We provide two pathways for reproducing our results. **We highly
recommend reviewers start with the “Fast Verification” path.**

### 5.1. Path A: Fast Verification from Pre-computed Results (Recommended)

This path regenerates the paper’s main figures using the pre-computed
data from the .csv files in the root directory. This process is fast and
should only take a few seconds.

#### Reproducing Figure 1 and other Figures

This version is more compact if you prefer a shorter style.

To regenerate Figure 1 (estimation error) from the main body of the
paper, run the following script from the project’s root directory:

``` bash
plotting_matrix.R
```

This will generate 16 different .png files in the matrix/ directory.

The four other figures in the appendix can be generated by running their
corresponding plotting\_\*.R scripts in a similar fashion.

Note that as these five plotting scripts are executed, they will also
calculate and save the summary data for the five tables presented in the
appendix into a single .csv file in the corresponding directory.

### 5.2. Path B: Full Reproduction from Scratch (Optional)

This path re-runs the entire experimental pipeline, including data
generation and model fitting.

**WARNING:** This process is computationally expensive.

1.  **Configure Parameters:** To run the simulation for a specific
    parameter group, you must first manually edit the parameters at the
    top of the simulate_study_program.R script.
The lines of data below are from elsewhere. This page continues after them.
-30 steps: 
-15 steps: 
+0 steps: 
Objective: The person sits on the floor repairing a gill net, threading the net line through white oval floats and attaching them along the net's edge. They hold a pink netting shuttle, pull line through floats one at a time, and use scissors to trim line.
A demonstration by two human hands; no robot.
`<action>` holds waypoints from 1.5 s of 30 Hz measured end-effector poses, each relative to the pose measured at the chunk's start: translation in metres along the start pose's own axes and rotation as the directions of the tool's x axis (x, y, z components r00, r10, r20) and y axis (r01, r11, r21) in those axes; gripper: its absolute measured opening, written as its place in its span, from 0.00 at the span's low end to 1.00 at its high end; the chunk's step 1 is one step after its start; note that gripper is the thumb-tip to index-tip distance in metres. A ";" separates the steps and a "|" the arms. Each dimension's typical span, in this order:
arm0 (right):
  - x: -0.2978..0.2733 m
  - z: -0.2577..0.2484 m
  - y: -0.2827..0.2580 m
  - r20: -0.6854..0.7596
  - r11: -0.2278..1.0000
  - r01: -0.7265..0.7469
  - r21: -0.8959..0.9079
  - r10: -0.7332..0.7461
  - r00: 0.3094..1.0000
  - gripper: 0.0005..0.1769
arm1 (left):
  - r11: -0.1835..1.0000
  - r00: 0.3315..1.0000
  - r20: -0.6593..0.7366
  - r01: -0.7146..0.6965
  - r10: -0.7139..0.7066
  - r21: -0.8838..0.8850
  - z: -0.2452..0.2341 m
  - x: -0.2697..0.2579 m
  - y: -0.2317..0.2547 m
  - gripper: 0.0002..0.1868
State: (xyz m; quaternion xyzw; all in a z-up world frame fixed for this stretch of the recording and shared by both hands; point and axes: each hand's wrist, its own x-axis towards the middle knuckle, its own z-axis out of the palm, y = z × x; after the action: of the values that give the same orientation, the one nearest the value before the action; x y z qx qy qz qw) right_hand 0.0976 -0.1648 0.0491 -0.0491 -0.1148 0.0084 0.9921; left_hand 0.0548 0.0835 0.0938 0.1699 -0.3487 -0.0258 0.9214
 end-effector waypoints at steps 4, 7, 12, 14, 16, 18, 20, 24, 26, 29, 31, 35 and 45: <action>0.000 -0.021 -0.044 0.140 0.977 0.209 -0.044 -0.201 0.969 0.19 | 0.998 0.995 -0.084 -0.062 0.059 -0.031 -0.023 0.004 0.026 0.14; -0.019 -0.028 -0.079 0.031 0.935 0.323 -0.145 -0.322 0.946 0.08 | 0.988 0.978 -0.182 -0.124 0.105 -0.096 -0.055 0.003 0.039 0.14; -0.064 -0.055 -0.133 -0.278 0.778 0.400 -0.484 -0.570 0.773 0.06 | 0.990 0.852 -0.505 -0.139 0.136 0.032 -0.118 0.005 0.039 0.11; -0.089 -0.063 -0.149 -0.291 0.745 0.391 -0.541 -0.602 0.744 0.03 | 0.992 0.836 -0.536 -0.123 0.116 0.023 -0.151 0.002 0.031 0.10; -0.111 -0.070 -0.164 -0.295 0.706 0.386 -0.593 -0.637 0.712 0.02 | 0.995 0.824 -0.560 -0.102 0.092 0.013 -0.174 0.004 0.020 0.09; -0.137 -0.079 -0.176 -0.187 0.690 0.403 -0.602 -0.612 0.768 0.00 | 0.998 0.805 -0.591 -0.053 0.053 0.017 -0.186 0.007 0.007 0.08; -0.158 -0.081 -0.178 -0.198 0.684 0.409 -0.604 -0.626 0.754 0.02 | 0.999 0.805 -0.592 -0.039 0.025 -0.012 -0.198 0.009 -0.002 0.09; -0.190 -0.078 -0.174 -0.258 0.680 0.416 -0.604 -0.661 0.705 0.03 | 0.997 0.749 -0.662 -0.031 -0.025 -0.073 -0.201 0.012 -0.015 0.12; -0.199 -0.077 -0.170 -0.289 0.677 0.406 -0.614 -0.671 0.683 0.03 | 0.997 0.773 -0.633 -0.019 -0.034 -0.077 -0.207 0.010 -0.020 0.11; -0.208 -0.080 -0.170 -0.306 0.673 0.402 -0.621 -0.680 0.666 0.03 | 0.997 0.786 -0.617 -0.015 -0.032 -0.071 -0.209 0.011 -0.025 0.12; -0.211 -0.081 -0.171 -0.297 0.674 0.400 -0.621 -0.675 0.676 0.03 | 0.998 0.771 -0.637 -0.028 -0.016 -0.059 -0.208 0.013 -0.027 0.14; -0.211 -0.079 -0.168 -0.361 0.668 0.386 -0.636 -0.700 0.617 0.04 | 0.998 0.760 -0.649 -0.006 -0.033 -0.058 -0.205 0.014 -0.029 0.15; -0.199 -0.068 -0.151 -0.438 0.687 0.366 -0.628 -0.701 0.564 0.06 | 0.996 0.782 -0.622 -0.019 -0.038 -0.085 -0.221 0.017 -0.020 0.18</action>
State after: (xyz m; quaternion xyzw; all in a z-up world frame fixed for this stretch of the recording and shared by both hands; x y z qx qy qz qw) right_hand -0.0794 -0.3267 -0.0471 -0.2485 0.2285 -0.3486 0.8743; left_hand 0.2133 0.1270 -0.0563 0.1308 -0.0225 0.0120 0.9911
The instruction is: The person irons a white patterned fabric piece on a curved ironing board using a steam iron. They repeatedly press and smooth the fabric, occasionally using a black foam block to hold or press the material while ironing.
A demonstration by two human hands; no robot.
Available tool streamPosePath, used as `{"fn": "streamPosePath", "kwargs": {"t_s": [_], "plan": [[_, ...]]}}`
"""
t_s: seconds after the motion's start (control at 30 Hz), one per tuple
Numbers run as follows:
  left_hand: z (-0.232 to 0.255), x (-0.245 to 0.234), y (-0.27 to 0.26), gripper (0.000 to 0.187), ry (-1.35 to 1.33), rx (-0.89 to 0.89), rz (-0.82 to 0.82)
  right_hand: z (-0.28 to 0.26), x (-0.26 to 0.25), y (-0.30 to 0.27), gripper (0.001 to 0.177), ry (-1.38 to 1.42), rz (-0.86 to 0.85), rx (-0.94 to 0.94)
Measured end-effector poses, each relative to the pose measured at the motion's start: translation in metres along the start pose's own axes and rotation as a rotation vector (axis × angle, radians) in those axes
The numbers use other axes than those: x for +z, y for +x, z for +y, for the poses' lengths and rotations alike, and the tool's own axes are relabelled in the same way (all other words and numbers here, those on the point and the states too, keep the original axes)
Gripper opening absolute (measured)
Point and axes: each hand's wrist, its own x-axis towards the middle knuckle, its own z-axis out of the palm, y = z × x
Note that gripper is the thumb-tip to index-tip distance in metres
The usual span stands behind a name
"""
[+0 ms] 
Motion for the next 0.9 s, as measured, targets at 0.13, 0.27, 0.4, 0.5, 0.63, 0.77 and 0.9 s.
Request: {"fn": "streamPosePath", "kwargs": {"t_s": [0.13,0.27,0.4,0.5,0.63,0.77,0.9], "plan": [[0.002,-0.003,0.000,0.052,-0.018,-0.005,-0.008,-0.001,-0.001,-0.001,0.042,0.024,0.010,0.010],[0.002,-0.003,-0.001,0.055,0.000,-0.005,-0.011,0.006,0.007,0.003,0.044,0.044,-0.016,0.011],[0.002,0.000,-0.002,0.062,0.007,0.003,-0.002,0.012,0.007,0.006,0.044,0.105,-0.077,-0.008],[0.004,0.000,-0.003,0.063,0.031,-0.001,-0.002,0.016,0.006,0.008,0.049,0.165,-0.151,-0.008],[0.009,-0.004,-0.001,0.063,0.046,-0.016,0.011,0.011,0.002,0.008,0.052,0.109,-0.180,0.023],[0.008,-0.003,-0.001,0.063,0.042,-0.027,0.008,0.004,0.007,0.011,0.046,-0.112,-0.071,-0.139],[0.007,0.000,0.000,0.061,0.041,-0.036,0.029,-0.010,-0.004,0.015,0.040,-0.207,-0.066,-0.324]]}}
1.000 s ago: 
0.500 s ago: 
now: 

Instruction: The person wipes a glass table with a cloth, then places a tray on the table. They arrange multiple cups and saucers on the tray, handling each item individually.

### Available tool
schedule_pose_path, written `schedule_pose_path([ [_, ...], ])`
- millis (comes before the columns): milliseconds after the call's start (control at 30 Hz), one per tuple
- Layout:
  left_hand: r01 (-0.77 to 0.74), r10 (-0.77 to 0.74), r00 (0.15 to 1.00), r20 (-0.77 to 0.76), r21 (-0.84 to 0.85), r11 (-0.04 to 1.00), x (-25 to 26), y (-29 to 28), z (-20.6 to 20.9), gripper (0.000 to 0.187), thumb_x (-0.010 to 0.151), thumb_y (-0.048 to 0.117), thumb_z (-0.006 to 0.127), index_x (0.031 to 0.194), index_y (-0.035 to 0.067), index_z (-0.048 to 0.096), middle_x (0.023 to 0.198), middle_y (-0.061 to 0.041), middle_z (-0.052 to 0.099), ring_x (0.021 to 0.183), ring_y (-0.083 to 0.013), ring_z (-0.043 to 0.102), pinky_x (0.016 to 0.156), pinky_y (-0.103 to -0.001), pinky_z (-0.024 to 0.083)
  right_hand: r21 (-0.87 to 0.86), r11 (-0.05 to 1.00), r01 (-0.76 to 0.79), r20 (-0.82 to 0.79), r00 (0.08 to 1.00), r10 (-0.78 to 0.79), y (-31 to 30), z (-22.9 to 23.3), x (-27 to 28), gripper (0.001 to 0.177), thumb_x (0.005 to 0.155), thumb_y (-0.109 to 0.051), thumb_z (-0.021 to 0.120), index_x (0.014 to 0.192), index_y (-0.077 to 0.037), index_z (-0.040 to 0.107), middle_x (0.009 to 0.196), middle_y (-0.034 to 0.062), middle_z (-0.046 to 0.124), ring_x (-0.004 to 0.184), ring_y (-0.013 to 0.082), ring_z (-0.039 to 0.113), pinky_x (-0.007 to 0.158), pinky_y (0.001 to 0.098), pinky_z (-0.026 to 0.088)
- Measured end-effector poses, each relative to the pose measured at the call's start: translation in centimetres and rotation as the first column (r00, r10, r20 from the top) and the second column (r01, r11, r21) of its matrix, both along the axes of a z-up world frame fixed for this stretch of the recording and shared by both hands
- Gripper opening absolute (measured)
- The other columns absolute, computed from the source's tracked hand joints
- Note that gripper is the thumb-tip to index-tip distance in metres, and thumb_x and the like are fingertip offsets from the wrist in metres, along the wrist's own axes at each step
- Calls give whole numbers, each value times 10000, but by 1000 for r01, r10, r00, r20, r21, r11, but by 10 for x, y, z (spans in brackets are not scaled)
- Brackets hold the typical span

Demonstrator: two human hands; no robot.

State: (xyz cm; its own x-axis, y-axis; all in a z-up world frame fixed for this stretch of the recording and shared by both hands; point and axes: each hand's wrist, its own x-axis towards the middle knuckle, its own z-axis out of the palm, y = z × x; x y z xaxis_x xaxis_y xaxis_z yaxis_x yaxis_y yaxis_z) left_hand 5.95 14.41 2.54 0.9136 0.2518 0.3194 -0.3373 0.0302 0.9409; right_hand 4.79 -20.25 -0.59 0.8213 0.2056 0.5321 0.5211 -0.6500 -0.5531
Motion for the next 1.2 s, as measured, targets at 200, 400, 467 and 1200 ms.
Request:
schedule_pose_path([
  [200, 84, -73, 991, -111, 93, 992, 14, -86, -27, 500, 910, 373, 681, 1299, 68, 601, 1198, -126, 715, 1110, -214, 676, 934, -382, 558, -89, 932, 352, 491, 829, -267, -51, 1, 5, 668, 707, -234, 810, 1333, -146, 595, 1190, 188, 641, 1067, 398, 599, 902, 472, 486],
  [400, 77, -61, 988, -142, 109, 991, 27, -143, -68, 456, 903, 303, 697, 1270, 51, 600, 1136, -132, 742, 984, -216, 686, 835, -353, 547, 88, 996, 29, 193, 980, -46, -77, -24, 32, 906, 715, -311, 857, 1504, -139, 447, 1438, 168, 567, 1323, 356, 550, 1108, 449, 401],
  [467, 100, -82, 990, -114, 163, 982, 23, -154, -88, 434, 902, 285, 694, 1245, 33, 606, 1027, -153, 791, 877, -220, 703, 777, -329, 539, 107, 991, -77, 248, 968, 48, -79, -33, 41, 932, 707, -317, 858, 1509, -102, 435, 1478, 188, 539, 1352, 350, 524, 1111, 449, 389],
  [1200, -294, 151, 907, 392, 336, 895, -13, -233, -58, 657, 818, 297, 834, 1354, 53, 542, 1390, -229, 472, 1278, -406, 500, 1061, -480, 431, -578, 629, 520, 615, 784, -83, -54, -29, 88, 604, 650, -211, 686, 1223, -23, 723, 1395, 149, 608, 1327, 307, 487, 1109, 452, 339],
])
Open the file and modify
    the values for D, p, q, and k (on lines 19-22).

2.  **Run the Main Simulation:** After saving your changes to the
    script, run it from the project’s root directory:

``` bash
simulate_study_program.R
```

*Estimated runtime: Approximately \[4 hours\] on an i9-14900k CPU per
parameter group.*

This process will generate or overwrite the .csv file in the main
directory corresponding to the parameter group you selected in the
script. After it completes, you can follow the steps in Path A to
generate the figures. This path re-runs the entire experimental
pipeline, including data generation and model fitting.

## 6. License

Upon acceptance, the code will be made available under an MIT License.